Aim for a turnover rate of around 4-5 times the water volume of your aquarium. My aquarium has a turnover rate of around 7x the tanks volume per hour by means of 4 separate filters.There is no such thing as too much filtration, unless the out-lets are too powerful and the goldfish are swept around and get stressed in the process, this can be avoided by adding spray bars to the out-lets to disperse the flow more gently. Keeping goldfish is certainly not a cheap hobby. If you cannot afford the proper set-up, maybe try smaller cold water species such as white cloud mountain minnows for example, or maybe even a smaller tropical tank with rosy barbs as these can look quite similar to goldfish but remain much smaller. 

When it comes to cleaning the filter media,what you should do is use your old tank water or clean dechlorinated tap water in a clean bucket to rinse out the filter media. It does not have to be spotlessly cleaned as most of the dirt in it is still beneficial for the tank and will hold bacteria, the majority of your beneficial bacteria will live in your filter media. You should not replace the old filter media with new ones unless the old media is literally falling apart, and even so, try to retain a small portion of the old media to put in alongside the new so that the bacteria can more quickly colonise the new surfaces.

Diet, very important, especially for fancy goldfish. Fancy goldfish are prone to bouyancy problems due to their internal organs being cramped up in their deformed bodies. Floating foods should be avoided at all costs. Quality sinking pellets are by far the best option of shop bought foods. I use saki hikari food for mine and im happy with the results. Flake foods lose their goodness very quickly on contact with the water, so even if you put the flakes under water to stop them from floating, they have very little nutritional value compared to a pellet food. Another option you can look into is gel foods. Some people use these for their fish as they can control what goes into them and they have zero gas content in fish which do have floating issues.

Goldfish also need a lot of greens in their diet, either by means of live plants, or by adding foods to the tank a couple of times a week. My goldfish adore cooked shelled peas, and cooked broccoli. They get peas at least twice a week as they are thought to push out any trapped gases in the intestinal tract which can create floaty problems, i know when i feed them peas, the bright green poops the next day do occasionally have gas bubbles trapped in them. 

Variety in their diet will always do fish good. Mine get saki hikari pellets as their staple diet, then they have shelled cooked peas, broccoli, sweetcorn (squeeze out the squishy centers into the tank),courgette which they pick at,live or frozen daphnia/brineshrimp/bloodworm once or twice a week too. They also have live plants in the tank which they enjoy snacking on too.
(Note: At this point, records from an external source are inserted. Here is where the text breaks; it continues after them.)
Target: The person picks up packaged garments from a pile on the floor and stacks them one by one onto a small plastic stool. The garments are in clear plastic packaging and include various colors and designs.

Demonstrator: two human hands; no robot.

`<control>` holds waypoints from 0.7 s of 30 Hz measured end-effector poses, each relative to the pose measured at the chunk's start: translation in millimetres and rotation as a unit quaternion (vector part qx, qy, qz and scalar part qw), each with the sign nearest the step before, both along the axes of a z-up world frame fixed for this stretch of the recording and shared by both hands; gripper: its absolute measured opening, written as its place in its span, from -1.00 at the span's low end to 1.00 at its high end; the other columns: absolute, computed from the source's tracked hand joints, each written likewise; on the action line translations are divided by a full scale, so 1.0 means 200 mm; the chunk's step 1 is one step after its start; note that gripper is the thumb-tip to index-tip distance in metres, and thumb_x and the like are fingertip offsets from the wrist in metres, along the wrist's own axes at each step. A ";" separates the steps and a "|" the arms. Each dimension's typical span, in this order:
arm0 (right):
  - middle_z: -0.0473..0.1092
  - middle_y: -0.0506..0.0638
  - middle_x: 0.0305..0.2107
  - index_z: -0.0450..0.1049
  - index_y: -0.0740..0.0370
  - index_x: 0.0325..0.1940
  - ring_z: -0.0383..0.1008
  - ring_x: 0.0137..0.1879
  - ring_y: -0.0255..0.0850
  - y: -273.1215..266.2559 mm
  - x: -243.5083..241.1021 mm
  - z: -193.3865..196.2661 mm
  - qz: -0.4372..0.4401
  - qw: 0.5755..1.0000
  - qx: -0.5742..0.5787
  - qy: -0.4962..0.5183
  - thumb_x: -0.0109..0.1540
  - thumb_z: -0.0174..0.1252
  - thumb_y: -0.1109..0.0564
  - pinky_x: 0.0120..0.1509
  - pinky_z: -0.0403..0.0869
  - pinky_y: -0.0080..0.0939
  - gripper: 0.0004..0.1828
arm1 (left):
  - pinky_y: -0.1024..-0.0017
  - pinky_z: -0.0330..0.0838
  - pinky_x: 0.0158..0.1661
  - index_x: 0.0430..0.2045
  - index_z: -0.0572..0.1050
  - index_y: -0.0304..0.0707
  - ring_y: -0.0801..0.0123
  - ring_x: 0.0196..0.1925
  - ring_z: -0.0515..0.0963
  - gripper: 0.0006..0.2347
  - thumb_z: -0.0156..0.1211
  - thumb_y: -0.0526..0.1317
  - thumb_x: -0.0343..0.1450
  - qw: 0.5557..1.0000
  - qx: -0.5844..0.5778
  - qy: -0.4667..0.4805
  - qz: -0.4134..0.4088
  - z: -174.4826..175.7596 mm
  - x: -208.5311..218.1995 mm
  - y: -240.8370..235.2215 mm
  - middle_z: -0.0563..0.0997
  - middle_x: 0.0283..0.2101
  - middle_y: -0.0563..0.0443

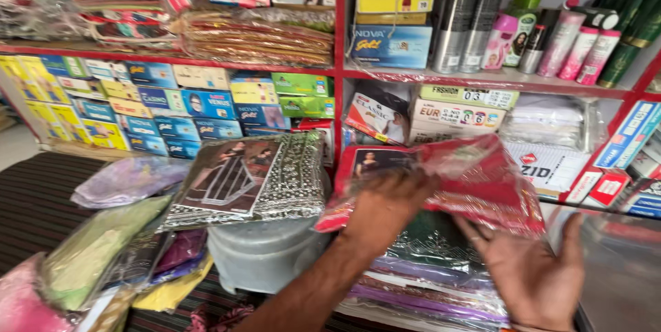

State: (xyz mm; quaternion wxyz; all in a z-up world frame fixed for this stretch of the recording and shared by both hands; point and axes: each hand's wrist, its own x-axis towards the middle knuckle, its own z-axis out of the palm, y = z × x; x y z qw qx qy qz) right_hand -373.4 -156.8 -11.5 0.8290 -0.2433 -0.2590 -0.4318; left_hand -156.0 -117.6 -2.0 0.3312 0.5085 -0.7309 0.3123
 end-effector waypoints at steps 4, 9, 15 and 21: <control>0.48 0.13 0.16 0.28 0.23 0.37 0.45 0.30 0.02 -0.22 -0.26 -0.17 -0.341 0.840 0.134 0.401 0.39 -0.01 -0.06 0.28 0.45 0.24 -0.48 | 0.23 0.54 0.03 0.13 0.47 -0.17 0.14 0.02 0.59 -0.66 0.20 -0.30 0.44 0.986 0.159 -0.054 -0.011 -0.15 -0.19 -0.10 0.58 -0.04 -0.02; 0.50 0.08 0.00 0.32 0.22 0.38 0.56 -0.07 -0.22 -0.40 -0.35 -0.42 -0.467 0.730 0.093 0.490 0.36 0.12 0.14 -0.10 0.54 -0.12 -0.52 | -0.01 0.30 0.24 0.20 0.39 -0.30 -0.01 0.33 0.41 -0.35 0.25 0.16 0.30 0.976 0.200 -0.020 -0.080 -0.23 -0.15 -0.04 0.47 0.23 -0.21; 0.51 0.16 -0.24 0.59 0.31 0.27 0.49 -0.21 -0.31 -0.38 -0.33 -0.47 -0.624 0.491 -0.036 0.607 0.39 0.27 0.05 -0.09 0.44 -0.17 -0.59 | -0.27 -0.17 0.43 0.45 0.16 -0.10 -0.18 0.55 0.00 -0.15 -0.05 0.48 0.37 0.947 0.315 0.032 0.062 -0.19 0.12 0.10 0.11 0.49 -0.30; 0.54 0.16 -0.38 0.60 0.09 0.26 0.54 -0.27 -0.17 -0.35 -0.30 -0.43 -0.649 0.332 -0.117 0.675 0.35 0.25 -0.03 -0.04 0.48 -0.05 -0.59 | -0.21 -0.09 0.37 0.48 -0.01 0.03 -0.16 0.58 -0.24 -0.05 0.10 0.44 0.22 0.897 0.421 0.118 0.062 -0.12 0.23 0.05 -0.15 0.57 -0.16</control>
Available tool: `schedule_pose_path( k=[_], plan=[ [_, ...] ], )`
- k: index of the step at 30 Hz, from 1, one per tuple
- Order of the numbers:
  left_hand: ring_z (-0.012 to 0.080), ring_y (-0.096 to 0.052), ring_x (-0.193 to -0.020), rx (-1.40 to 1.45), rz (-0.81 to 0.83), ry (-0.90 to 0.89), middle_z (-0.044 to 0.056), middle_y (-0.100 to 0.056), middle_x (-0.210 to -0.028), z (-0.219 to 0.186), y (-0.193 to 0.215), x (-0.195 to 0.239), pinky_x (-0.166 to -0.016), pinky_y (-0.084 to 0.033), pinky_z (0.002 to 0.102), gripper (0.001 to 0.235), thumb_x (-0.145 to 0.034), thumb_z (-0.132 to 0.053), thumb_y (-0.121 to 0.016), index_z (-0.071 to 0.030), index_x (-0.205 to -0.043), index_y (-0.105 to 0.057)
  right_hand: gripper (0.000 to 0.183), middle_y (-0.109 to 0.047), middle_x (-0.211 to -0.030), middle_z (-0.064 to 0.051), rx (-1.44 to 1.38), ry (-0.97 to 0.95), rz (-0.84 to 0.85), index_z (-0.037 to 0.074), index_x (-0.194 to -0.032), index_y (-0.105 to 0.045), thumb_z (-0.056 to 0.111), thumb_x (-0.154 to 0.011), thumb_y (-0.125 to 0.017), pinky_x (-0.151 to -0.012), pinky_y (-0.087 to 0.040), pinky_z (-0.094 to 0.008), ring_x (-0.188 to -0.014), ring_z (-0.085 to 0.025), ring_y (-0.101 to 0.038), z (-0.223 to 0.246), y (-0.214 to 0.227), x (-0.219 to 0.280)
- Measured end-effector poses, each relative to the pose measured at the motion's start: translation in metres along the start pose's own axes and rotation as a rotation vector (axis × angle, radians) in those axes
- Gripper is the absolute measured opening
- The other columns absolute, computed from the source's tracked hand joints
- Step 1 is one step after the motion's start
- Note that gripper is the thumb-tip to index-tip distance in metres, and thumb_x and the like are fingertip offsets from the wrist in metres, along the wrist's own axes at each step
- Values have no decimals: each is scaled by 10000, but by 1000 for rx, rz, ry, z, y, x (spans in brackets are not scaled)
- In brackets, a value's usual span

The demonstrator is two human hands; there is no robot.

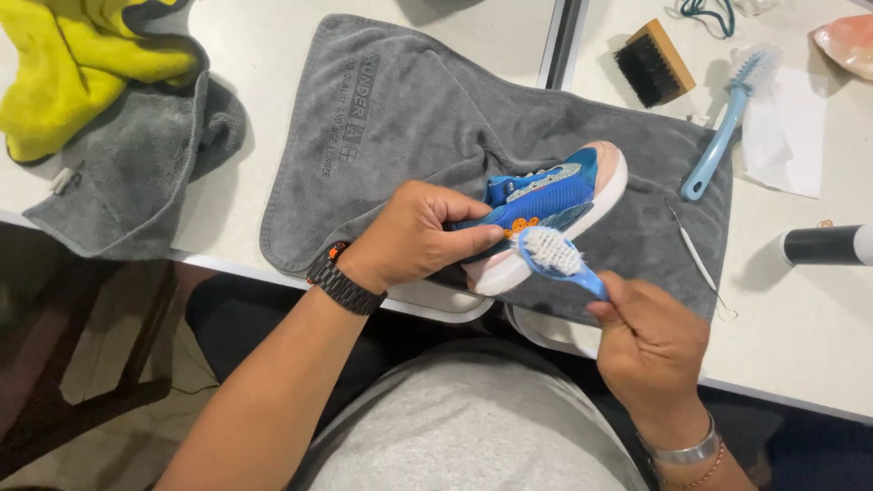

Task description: The person cleans a blue and white sneaker by applying cleaning solution and scrubbing the upper and sole with a blue brush. They wipe the shoe with a gray towel and continue scrubbing different sections, including the toe and side panels, using a smaller brush for detailed areas.

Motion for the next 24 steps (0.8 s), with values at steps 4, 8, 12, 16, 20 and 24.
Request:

With fancy goldfish especially, tank decor is something to seriously put a lot of thought into. Any ornaments which they can swim into and get trapped, should be removed. Any ornaments or plants which are sharp can easily injure these fish, and fish with eye bubbles can get caught and the eye bubble then pop, usually the fish will heal up but wont look as nice, and can become infected with the open wound, fish with protruding eyes such as moors can be blinded by rough edges too. Silk plants are best if you use fake plants, and also driftwood needs to be rounded off, so the sharp edges are all gone. 

Tankmates for goldfish, well theres other goldfish, dojo loaches, and bristlenose plecos, i always worried their sharp spines on their faces could harm my goldfish but have so far had no issues and they dont bother the goldfish at all. Apple snails are good with goldfish though may get nipped at, and nerite snails with smooth shells have also been kept successfully with goldfish. You can also house white cloud mountain minnows with goldfish, but 1 day chances are they will become a goldfish snack.

Do not add common plecos to a goldfish tank, they have been known to latch onto the side of a slow moving goldfish and eat away at its slime coat. I have seen this myself and i will never add one to a goldfish tank for this reason. It may be ok if you have a tank of just common goldfish and they can all move quickly. Personally i wouldnt try it.

I hope this helps anyone wanting to know a bit more about their fish, and ive made any mistakes or missed anything, feel free to point them out.


----------



## goldie1212 (Mar 5, 2010)

:lol2: goldfish essay!


----------



## goldie1212 (Mar 5, 2010)




----------



## igmillichip (Feb 7, 2010)

Good to see Goldfish being given their well deserve pedestal.

I'll tell what I have not seen around for donkeys years (what 30 maybe) is the true Veiltail goldfish.
We saw some very similar to Veiltails a few years ago, but the quality was not good.


----------



## goldie1212 (Mar 5, 2010)

i saw some for sale on the internet a while back at £40 a fish and they were only 3" long :gasp: i would love one though. 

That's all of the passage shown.